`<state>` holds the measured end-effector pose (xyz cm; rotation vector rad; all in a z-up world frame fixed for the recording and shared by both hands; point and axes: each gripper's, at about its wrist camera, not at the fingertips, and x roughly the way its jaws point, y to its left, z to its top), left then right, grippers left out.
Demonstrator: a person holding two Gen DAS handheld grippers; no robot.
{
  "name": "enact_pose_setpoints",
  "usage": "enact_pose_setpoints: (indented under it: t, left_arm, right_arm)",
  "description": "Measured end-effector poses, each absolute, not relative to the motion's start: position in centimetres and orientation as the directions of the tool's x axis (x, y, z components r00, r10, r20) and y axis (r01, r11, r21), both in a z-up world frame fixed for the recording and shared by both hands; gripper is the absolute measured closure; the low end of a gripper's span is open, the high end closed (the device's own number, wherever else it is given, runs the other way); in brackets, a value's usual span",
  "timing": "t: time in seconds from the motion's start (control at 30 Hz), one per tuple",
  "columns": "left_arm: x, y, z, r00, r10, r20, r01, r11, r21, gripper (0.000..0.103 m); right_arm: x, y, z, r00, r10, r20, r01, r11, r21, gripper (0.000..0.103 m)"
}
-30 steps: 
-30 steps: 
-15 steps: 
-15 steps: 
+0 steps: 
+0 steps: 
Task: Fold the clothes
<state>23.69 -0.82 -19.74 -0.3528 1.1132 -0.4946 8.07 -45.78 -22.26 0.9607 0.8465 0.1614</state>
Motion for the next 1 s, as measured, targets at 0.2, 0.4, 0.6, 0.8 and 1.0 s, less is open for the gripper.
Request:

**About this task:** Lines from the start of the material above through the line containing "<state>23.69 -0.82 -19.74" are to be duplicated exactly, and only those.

**Answer box:**
`<state>` holds the measured end-effector pose (xyz cm; rotation vector rad; all in a z-up world frame fixed for the recording and shared by both hands; point and axes: each gripper's, at about its wrist camera, not at the fingertips, and x roughly the way its jaws point, y to its left, z to its top), left then right, grippers left out.
Demonstrator: a person holding two Gen DAS handheld grippers; no robot.
{
  "name": "enact_pose_setpoints",
  "usage": "enact_pose_setpoints: (indented under it: t, left_arm, right_arm)",
  "description": "Measured end-effector poses, each absolute, not relative to the motion's start: position in centimetres and orientation as the directions of the tool's x axis (x, y, z components r00, r10, r20) and y axis (r01, r11, r21), both in a z-up world frame fixed for the recording and shared by both hands; gripper is the absolute measured closure; the low end of a gripper's span is open, the high end closed (the device's own number, wherever else it is given, runs the other way); in brackets, a value's usual span",
  "timing": "t: time in seconds from the motion's start (control at 30 Hz), one per tuple",
  "columns": "left_arm: x, y, z, r00, r10, r20, r01, r11, r21, gripper (0.000..0.103 m); right_arm: x, y, z, r00, r10, r20, r01, r11, r21, gripper (0.000..0.103 m)"
}
-30 steps: 
-30 steps: 
-15 steps: 
-15 steps: 
+0 steps: 
+0 steps: 
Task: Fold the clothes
<state>23.69 -0.82 -19.74 -0.3528 1.1132 -0.4946 8.07 -45.78 -22.26 0.9607 0.8465 0.1614</state>

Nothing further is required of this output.